What you will do → For each line in the data below that has the word "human", copy that line.

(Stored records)
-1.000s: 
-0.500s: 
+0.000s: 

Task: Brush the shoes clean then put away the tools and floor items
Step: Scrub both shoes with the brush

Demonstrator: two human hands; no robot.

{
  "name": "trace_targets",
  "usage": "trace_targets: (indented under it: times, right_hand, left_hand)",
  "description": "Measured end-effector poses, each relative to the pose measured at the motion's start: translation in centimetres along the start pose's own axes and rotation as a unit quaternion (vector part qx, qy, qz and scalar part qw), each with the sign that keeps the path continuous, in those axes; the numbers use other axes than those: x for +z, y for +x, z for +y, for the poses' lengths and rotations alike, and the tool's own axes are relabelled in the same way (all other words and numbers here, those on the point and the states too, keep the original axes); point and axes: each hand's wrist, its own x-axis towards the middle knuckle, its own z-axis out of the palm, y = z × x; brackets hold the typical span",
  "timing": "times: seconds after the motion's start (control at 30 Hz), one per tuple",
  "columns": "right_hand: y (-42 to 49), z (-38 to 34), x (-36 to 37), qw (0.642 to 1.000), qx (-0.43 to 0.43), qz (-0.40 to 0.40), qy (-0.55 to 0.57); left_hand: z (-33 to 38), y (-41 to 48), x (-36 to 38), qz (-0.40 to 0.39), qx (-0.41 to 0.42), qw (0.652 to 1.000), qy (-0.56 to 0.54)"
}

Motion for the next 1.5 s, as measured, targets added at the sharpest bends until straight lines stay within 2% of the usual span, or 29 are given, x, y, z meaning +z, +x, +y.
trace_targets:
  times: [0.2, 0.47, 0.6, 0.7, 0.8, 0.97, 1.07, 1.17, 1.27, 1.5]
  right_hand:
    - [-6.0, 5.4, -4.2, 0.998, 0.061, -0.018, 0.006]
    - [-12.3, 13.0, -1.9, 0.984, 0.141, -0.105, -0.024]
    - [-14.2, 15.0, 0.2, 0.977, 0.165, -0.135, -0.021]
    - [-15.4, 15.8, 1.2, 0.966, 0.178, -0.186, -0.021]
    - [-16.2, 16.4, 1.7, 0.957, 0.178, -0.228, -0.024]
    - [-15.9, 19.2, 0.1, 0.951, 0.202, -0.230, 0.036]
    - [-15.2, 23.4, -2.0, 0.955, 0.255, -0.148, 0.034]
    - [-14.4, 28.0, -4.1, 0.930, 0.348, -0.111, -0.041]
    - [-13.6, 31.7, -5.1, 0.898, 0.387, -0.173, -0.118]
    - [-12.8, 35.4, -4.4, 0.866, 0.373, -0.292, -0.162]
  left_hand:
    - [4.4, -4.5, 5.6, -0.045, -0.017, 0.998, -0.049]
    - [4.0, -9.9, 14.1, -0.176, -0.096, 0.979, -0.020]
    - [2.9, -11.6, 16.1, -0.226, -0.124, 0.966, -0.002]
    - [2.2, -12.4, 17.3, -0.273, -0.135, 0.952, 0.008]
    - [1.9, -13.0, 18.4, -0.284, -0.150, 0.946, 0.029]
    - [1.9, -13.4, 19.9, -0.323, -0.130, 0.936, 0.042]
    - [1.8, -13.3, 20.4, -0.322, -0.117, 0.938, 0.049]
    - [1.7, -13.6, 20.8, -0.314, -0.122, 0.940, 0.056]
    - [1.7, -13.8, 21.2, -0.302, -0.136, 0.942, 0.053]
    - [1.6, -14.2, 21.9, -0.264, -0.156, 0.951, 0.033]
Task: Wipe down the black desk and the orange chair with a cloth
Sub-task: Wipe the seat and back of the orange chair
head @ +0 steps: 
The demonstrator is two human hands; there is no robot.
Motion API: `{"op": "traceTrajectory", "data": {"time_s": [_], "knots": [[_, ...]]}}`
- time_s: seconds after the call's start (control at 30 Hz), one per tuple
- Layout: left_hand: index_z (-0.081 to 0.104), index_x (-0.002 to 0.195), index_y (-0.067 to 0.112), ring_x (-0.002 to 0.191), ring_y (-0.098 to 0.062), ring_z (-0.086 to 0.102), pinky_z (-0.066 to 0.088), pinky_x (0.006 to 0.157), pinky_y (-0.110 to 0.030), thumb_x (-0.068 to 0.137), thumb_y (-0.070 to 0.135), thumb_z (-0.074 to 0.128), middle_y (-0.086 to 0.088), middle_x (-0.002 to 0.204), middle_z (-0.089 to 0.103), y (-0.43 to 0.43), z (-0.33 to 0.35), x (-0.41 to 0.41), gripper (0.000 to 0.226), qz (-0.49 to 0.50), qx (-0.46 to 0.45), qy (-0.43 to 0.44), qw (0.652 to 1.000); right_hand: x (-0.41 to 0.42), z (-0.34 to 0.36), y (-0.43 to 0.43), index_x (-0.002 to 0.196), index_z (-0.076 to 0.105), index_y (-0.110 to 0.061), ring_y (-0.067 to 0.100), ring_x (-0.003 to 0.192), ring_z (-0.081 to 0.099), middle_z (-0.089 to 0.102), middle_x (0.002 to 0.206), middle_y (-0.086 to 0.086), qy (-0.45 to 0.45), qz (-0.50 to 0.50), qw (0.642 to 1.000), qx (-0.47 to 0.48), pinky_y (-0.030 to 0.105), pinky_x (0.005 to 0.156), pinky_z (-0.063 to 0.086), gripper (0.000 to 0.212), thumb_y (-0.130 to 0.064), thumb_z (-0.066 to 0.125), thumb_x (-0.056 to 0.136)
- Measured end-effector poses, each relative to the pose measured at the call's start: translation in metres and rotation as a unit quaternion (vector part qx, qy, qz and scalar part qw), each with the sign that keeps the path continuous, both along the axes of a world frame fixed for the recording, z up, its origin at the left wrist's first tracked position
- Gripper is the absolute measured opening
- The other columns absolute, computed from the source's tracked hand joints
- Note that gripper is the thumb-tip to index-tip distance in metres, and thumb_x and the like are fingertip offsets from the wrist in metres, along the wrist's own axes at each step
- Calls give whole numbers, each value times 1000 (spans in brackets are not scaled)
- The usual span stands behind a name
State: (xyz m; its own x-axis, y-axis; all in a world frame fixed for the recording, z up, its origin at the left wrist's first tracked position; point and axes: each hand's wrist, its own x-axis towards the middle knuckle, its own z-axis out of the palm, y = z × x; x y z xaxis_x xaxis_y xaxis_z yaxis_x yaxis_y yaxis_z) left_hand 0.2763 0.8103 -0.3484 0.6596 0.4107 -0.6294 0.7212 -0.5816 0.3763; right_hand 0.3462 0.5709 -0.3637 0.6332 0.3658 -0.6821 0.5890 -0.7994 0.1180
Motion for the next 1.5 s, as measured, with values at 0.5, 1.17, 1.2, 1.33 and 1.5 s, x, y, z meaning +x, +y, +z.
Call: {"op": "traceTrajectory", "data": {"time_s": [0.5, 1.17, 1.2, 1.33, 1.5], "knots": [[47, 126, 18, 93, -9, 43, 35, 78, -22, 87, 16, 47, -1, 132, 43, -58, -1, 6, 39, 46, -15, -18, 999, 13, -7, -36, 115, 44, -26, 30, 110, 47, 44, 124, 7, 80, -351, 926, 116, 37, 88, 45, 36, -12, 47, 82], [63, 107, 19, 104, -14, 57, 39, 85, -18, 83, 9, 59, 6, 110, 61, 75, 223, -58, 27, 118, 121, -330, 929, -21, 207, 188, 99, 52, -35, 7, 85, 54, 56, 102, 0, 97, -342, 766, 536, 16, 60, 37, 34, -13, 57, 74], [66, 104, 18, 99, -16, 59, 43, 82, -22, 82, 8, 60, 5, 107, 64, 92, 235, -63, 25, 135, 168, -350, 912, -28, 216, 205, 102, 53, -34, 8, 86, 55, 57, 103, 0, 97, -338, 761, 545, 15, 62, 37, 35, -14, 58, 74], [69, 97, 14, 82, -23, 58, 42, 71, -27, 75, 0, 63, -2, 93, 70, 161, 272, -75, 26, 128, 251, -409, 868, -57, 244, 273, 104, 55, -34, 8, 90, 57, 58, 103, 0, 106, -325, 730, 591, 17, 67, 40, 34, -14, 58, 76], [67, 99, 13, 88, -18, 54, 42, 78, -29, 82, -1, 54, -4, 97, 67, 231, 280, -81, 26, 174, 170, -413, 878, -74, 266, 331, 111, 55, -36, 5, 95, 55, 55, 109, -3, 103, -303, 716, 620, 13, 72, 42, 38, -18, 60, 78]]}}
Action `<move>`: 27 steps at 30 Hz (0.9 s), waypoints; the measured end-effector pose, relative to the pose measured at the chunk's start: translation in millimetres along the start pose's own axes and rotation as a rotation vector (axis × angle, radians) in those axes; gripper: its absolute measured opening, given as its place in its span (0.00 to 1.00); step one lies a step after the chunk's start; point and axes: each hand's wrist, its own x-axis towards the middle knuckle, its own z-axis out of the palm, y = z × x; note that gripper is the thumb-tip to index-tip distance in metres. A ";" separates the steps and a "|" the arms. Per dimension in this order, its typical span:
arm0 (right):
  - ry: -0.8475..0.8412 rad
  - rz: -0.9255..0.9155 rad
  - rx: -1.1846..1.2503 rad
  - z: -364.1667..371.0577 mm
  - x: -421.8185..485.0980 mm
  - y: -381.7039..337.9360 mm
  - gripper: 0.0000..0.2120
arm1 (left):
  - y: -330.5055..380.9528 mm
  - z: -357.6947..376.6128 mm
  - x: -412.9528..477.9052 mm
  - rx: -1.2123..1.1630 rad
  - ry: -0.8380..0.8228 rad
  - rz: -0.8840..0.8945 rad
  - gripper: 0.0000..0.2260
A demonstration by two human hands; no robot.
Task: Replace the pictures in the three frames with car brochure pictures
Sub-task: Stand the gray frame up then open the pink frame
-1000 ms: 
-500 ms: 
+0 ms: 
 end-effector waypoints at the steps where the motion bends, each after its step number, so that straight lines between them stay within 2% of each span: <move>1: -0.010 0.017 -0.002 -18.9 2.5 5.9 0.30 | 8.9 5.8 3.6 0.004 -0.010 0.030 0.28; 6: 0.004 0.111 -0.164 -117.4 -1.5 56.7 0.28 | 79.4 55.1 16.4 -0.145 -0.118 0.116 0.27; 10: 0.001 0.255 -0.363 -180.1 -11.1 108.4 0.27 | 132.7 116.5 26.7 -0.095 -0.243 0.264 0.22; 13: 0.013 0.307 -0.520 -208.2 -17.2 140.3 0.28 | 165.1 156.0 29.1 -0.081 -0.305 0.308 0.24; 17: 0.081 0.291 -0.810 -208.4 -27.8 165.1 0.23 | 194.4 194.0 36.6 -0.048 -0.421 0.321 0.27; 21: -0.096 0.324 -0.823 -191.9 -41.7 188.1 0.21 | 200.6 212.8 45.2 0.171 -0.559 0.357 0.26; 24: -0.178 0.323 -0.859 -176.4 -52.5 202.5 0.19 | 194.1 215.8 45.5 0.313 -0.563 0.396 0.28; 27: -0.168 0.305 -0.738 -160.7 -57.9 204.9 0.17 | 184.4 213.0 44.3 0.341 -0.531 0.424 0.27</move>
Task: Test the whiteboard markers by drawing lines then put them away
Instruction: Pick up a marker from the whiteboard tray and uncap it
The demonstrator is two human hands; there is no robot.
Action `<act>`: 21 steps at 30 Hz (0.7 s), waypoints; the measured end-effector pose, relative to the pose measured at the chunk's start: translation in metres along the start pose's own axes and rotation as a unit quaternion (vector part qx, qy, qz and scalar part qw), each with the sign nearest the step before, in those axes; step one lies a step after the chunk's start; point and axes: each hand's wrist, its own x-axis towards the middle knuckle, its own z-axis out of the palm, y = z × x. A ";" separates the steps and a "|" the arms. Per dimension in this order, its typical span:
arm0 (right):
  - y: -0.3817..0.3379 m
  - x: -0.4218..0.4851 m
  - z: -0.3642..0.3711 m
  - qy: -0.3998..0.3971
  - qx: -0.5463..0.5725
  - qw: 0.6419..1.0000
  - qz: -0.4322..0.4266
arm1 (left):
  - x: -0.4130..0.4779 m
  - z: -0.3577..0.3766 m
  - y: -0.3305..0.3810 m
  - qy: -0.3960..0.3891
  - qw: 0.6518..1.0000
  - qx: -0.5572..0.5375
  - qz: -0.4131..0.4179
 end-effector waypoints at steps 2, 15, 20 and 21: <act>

The completed task →
Demonstrator: two human hands; no robot.
The demonstrator is two human hands; there is no robot.
A demonstration by two human hands; no robot.
The demonstrator is two human hands; there is no robot.

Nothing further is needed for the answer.